Прометеевский подход представляет природу врагом, чьи секреты нужно вырвать с помощью техники и даже насилия. В начале Нового времени Фрэнсис Бэкон «заявил, что природа раскрывает свои секреты только под пытками эксперимента» (Hadot 2004: 35, 93, 149). А в середине XIX века Клод Бернар, профессор той самой Медицинской школы в Париже, применил в своей области метод эксперимента, который давно уже применялся в физике. В программном для научной физиологии и экспериментальной медицины труде «Введении к изучению опытной медицины» (L’Introduction à l’étude de la médecine expérimentale, 1865) Бернар писал: «Говорили, что экспериментатор должен принуждать природу разоблачаться.

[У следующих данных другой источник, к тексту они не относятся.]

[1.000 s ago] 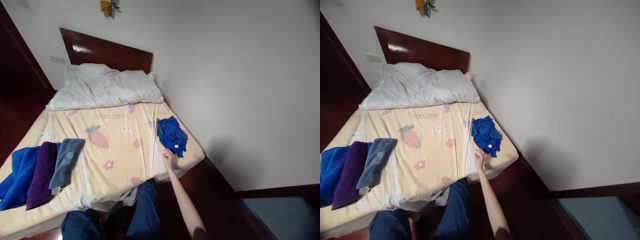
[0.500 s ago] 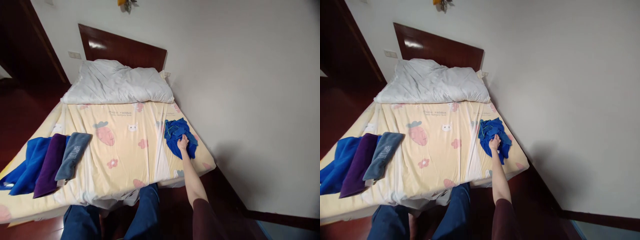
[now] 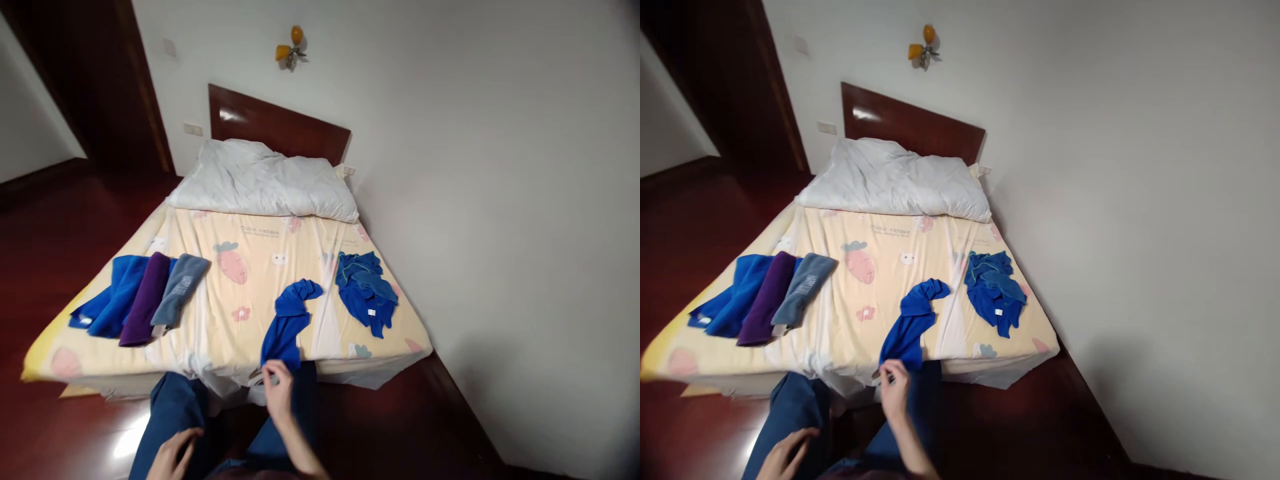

Да, без сомнения, экспериментатор принуждает природу разоблачаться, приступая к ней и предлагая ей вопросы во всех направлениях» (цит. по: Жизнь 1973: 365). Правда, продолжал он, физиолог должен сочетать экспериментатора с наблюдателем и никогда не отвечать от лица природы, за нее или «не вполне выслушивать ее ответы, выбирая из опыта только часть результатов, благоприятствующих или подтверждающих гипотезу» (цит. по: Там же).
Историки науки Лоррейн Дастон и Питер Галисон приводят эту цитату Бернара в книге «Объективность», рассказывая о том, как ученые добиваются признания результатов своих исследований объективными. Дастон и Галисон также упоминают скульптуру Барриа: по мнению ученых, она «соединяет древний троп покрывала Изиды, трактованный как желание природы сохранить свои тайны, с модернистской фантазией о (женской) природе, охотно снимающей покровы перед исследователем (мужчиной)» (Дастон, Галисон 2018: 289). Их коллега Кэролайн Мерчант считает скульптуру Барриа эмблематичной для тех трансформаций, которым понятие природы подвергалось в период научно-технической революции: «из активного учителя и партнера, она [природа] превратилась в бессознательное, подчиняющееся тело» (Merchant 1990: 189–190). Можно пойти еще дальше и интерпретировать метафору «снятия покровов», «проникновения в тайны природы» как эротический акт. В нем оказываются интимным образом связаны любознательность, стремление к истине, влечение интеллектуальное, с одной стороны, и желание чувственное, влечение эротическое, с другой.
Есть ли у истины пол?
Во многих языках слово «истина» – женского рода: aletheia по-гречески, veritas по-латыни, emet по-еврейски. Языковая ассоциация истины с раскрытием очень древняя: греческое слово aletheia означает «неприкрытость», то, в чем ничто не скрыто и не таится, оно происходит от lathein («ускользать от внимания или обнаружения»), с отрицательной приставкой a-. В латинском veritas образы наготы присутствуют даже более явно: Гораций говорит о nuda veritas, Петроний – о nuda virtus. Nuditas naturalis и nuditas virtualis – обе эти идеи легли в основу позднейшей персонификации «обнаженной истины» (Warner 1985: 314–315). В эпоху Возрождения истина отождествляется с природой, тоже «женщиной». Истина столь же первична и первозданна, как и природа. Иконография природы и иконография истины похожи: на изображениях и той и другой – обнаженная или обнажающаяся молодая женщина, открывающая себя чужому взгляду.